When we finally get to the funeral, it's a terribly rainy day.
One other person does show up. Three guesses who it is?
Fine, we'll just tell you. It's the man with owl-eyed glasses.
He agrees that it's horrible how hundreds of people came to Gatsby's parties but none came to his funeral.
Nick is reminded of waiting in train stations on holiday vacations during his youth.
He goes on about the train stations in the Midwest, and concludes that he and the whole crowd – Daisy, Tom, Jordan, Gatsby – were all westerners who just couldn't cut it in the East.
He has a vision of something out of an El Greco painting – a drunken woman in white being carried on a stretcher, a woman whose name no one knows or cares about. Those carrying her then bring her into the wrong house.

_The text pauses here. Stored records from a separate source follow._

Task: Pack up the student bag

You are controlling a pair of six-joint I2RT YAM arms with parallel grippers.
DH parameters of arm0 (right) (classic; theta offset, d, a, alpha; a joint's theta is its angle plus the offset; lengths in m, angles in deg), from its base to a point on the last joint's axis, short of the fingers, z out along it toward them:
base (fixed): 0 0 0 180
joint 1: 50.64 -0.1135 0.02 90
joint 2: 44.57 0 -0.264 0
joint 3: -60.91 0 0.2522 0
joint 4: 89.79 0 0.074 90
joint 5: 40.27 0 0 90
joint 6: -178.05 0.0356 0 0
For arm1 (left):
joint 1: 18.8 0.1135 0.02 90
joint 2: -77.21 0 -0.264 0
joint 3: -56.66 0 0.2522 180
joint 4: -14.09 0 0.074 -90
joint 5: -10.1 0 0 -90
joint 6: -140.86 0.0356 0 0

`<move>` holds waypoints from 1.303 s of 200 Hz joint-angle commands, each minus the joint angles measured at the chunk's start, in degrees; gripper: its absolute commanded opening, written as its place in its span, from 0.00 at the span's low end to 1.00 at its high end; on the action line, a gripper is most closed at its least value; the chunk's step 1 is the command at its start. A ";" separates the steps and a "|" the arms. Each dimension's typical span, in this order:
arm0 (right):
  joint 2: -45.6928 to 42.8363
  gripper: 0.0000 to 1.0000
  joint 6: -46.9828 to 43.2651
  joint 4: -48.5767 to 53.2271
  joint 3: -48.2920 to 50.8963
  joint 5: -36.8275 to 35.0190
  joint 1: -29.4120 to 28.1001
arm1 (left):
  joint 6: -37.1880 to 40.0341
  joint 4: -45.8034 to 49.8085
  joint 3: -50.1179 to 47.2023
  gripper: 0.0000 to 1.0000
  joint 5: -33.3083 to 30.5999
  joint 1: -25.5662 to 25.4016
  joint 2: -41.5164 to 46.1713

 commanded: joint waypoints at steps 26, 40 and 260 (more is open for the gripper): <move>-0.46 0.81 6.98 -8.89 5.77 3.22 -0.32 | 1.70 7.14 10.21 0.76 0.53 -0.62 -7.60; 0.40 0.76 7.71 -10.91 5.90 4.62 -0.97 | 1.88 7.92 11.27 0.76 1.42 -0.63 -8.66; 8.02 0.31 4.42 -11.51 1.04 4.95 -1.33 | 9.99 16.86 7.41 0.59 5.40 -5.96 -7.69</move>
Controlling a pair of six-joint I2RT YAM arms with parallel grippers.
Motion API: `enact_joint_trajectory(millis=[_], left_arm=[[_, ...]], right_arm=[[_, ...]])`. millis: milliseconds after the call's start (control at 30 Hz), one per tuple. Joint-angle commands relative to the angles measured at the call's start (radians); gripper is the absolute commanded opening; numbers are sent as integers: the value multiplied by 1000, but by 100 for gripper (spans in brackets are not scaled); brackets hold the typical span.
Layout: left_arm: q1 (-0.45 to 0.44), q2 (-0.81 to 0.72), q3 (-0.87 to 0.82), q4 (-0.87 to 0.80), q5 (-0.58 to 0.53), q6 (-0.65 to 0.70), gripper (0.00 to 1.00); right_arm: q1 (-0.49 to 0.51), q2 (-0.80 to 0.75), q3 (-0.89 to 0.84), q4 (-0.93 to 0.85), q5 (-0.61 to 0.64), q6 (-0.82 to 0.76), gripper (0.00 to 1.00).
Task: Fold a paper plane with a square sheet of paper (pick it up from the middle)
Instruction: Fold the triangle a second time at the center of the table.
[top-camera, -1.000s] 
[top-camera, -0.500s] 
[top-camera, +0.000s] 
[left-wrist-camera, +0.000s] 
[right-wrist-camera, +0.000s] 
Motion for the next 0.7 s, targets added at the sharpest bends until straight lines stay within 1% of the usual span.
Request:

After this little vision, Nick decides to go back home. He's had enough of this East business.
But before he goes, he meets up with Jordan, who accuses him of being "dishonest" after all. She says she trusted him, but it turned out he was as "careless" a driver as she is.
Nick's cryptic response? "I'm thirty. I'm five years too old to lie to myself and call it honor." He then remarks that he's "half in love with her" and "tremendously sorry" when he leaves.
Some time later (it seems he's taking it slow with the moving back home bit), Nick runs into Tom Buchanan.
Tom reveals that he's the one who told Mr. Wilson that the car belonged to Gatsby.
Nick can't bring himself to utter the truth – that Daisy was the one driving. He doesn't even know anymore whom to believe.
In the end, Nick realizes that Tom and Daisy were "careless people," people who made messes and then left others to clean them up.
Outside of Gatsby's large, empty house, Nick wanders the "blue lawn" and gazes at the "green light" across the bay – the light on Daisy's house.
He thinks of what the island must have looked like years ago to the first sailors that came to "the new world."
Gatsby was trying to run towards his dream, without realizing it was in the past behind him.
We end with one of the most famous passages in American literature: "Gatsby believed in the green light, the orgastic future that year by year recedes before us. It eluded us then, but that's no matter – to-morrow we will run faster, stretch out our arms farther…And one fine morning--So we beat on, boats against the current, borne back ceaselessly into the past" (9.151).